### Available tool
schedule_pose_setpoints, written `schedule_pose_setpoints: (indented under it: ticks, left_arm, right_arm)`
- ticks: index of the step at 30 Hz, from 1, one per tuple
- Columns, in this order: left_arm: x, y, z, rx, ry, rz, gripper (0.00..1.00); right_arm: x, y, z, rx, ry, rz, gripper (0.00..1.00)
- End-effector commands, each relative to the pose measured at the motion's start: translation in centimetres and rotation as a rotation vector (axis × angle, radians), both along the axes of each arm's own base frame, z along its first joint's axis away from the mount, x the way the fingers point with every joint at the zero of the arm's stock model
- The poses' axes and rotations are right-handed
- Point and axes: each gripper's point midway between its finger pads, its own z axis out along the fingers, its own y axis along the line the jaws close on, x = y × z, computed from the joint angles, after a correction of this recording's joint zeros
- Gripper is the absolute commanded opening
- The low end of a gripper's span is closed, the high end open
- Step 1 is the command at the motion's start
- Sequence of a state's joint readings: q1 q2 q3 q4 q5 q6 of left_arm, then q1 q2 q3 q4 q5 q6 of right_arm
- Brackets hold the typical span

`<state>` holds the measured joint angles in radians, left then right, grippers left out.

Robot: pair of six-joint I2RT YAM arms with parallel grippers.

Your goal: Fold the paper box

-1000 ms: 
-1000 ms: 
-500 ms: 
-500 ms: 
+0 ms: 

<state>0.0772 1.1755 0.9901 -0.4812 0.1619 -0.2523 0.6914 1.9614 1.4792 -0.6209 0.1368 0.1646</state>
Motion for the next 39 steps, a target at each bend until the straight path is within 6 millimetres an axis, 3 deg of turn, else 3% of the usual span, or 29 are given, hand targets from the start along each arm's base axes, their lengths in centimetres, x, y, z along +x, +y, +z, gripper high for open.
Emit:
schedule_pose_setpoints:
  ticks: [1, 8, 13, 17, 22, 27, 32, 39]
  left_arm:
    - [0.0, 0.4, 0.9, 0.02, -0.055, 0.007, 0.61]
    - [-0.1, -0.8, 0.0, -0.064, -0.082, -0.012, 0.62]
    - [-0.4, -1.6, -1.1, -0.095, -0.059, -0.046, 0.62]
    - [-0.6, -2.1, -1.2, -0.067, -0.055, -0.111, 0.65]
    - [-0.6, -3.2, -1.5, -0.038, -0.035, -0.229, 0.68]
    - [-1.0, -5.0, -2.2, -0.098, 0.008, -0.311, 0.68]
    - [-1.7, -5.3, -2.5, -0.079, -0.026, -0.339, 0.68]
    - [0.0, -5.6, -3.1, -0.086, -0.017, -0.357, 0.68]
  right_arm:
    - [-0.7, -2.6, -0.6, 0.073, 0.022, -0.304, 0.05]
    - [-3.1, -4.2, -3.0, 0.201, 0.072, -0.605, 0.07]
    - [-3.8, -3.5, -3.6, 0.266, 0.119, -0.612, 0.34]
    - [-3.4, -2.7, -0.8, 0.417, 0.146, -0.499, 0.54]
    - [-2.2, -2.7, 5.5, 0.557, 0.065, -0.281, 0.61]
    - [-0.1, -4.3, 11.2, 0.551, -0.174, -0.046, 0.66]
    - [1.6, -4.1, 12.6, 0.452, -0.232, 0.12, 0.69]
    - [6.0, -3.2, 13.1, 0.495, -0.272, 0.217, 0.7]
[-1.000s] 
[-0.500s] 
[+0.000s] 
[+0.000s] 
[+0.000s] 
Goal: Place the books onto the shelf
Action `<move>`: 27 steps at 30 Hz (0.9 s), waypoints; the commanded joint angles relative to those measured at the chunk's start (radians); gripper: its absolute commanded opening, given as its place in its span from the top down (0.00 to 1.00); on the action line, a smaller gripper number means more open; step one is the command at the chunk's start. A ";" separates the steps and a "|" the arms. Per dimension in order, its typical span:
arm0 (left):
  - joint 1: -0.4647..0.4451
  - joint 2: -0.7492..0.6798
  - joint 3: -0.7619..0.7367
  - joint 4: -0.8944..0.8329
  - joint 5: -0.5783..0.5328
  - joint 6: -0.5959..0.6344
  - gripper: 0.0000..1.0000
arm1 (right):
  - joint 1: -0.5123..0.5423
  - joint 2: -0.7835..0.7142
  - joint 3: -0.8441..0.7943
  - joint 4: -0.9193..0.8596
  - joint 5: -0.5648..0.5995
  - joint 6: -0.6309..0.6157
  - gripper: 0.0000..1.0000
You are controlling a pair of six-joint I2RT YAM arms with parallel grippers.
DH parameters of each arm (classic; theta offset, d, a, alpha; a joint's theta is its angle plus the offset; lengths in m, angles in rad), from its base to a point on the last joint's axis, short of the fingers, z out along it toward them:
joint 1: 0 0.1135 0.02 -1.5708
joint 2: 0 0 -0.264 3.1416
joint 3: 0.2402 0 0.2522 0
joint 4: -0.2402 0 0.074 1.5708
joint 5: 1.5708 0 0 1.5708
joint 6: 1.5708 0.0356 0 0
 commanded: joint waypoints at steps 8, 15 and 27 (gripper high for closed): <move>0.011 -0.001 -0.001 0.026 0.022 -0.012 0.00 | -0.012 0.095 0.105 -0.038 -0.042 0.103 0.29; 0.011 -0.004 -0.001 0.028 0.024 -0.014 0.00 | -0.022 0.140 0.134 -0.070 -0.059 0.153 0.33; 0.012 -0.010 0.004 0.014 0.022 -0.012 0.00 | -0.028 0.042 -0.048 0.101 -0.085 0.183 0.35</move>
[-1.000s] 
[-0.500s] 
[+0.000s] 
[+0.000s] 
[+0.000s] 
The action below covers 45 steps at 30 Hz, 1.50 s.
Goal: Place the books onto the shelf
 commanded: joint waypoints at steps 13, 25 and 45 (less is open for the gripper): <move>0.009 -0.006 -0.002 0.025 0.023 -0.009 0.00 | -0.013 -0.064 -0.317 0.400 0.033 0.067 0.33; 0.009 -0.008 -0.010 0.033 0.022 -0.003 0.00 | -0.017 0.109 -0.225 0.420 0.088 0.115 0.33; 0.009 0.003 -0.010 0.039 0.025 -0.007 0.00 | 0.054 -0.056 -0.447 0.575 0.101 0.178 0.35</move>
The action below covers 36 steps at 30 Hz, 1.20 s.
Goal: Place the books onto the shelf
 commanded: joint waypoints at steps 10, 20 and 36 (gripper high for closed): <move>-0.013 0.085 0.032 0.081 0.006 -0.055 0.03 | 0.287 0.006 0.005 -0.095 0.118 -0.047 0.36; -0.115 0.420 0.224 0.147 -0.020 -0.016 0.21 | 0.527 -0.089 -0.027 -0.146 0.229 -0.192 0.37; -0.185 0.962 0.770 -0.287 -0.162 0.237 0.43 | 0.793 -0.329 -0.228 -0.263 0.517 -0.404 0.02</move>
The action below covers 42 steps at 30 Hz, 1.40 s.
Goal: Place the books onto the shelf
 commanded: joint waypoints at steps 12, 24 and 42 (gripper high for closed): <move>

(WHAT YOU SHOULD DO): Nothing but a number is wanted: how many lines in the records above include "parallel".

(EXPECTED OUTPUT): 2